Date:

Share:

Wali Kelas dan Pengajar Alquran Ikuti Tahsinul Qiro’ah

Related Articles

GONTOR — Seluruh wali kelas dan pengajar Alquran dari kelas 1-3 Kulliyatu-l-Mu’allimin Al-Islamiyah (KMI) mengikuti program Tahsinul Qiro’ah yang diselenggarakan KMI. Program yang bertujuan memperbaiki dan meningkatkan bacaan Alquran para santri ini berlangsung selama delapan hari berturut-turut sejak Selasa (9/11) hingga tiba Hari Raya Idul Adha seminggu kemudian, Selasa (16/11). Menurut penuturan Ustadz Denny Ramli Fauzi selaku panitia, selama ini masih banyak terdapat kesalahan santri dalam membaca Alquran. Oleh karena itu, program yang bertempat di aula Afghanistan ini dinilai sangat perlu diadakan.

Guna menyukseskan program ini, KMI mengundang Ustadz Muhammad Fikri untuk menjadi tutor. Laki-laki yang akrab dipanggil Ustadz Fikri ini, ungkap Ustadz Denny, sebenarnya sudah bertemu dengan Pimpinan Pondok, KH. Hasan Abdullah Sahal sewaktu beliau berkunjung ke Mesir karena yang bersangkutan merupakan mahasiswa di sana. Selain itu, sebelum berangkat ke Mesir, Ustadz Fikri telah menimba ilmu di Gontor dan menjadi alumni pada tahun 2002 silam. Bahkan, ustadz yang berasal dari Jakarta ini sempat mengabdikan dirinya sebagai staf pengajar di Pondok Modern Darussalam Gontor 2 dan Pondok Modern Gontor 3 “Darul Ma’rifat”.

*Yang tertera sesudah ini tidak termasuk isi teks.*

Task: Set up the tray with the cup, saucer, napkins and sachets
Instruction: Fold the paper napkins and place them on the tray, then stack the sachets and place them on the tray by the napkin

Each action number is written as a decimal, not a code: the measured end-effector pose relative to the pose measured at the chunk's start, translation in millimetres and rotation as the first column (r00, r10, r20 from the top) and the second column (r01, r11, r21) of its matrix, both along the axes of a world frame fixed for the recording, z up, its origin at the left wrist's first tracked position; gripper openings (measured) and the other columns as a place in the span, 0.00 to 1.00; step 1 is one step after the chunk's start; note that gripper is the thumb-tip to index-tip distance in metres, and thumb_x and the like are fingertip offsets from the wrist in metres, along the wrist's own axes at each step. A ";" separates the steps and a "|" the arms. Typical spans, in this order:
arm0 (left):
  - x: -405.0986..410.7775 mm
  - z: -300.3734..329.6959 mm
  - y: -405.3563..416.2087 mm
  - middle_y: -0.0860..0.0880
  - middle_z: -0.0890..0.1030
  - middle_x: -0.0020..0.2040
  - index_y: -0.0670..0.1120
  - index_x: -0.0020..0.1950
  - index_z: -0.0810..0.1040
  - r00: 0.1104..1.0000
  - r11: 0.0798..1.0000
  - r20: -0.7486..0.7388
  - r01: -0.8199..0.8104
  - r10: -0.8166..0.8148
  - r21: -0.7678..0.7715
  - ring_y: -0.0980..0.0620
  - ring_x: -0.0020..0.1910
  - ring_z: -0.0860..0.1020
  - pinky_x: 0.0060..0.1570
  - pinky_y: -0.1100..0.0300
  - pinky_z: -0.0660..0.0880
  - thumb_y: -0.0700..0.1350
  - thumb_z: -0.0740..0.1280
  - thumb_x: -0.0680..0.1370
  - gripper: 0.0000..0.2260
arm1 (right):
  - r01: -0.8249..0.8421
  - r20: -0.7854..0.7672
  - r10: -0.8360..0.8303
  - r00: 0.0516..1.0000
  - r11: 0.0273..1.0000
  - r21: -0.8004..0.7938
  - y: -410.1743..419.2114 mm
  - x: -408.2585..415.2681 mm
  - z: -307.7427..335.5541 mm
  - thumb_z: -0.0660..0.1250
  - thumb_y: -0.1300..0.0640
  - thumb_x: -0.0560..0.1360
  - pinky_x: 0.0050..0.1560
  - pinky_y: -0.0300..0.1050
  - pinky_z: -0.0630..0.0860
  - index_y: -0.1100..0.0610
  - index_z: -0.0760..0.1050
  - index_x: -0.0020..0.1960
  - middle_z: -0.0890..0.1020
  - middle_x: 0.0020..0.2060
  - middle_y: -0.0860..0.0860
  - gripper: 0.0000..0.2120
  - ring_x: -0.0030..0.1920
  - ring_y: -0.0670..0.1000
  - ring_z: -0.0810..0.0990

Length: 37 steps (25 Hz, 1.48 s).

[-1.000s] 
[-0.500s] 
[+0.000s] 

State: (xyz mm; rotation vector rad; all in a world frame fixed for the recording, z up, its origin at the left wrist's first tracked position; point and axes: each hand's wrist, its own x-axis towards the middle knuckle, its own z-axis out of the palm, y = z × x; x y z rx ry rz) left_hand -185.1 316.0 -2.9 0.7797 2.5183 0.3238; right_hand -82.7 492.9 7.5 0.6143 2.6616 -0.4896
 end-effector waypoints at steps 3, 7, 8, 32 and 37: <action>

Menurut Ustadz Denny, waktu itu dia berharap kepada Pimpinan Pondok agar bisa membantu para guru dan santri Pondok Modern Darussalam Gontor dalam memperbaiki bacaan Alquran mereka. Harapannya terlaksana dengan adanya program yang waktunya bertepatan dengan liburan semester ini. “Ustadz Fikri sudah mengadakan tajaddud bacaan Alquran kepada tiga orang syaikh di Mesir dan sudah mendapatkan rekomendasi untuk mengajarkan bacaan Alquran,” tutur Ustadz Denny kepada Gontor Online, Ahad (14/11) pagi. Ustadz Fikri datang ke Gontor ditemani Ustadz Syauqu, alumni Gontor tahun 2004, yang bertindak selaku asistennya.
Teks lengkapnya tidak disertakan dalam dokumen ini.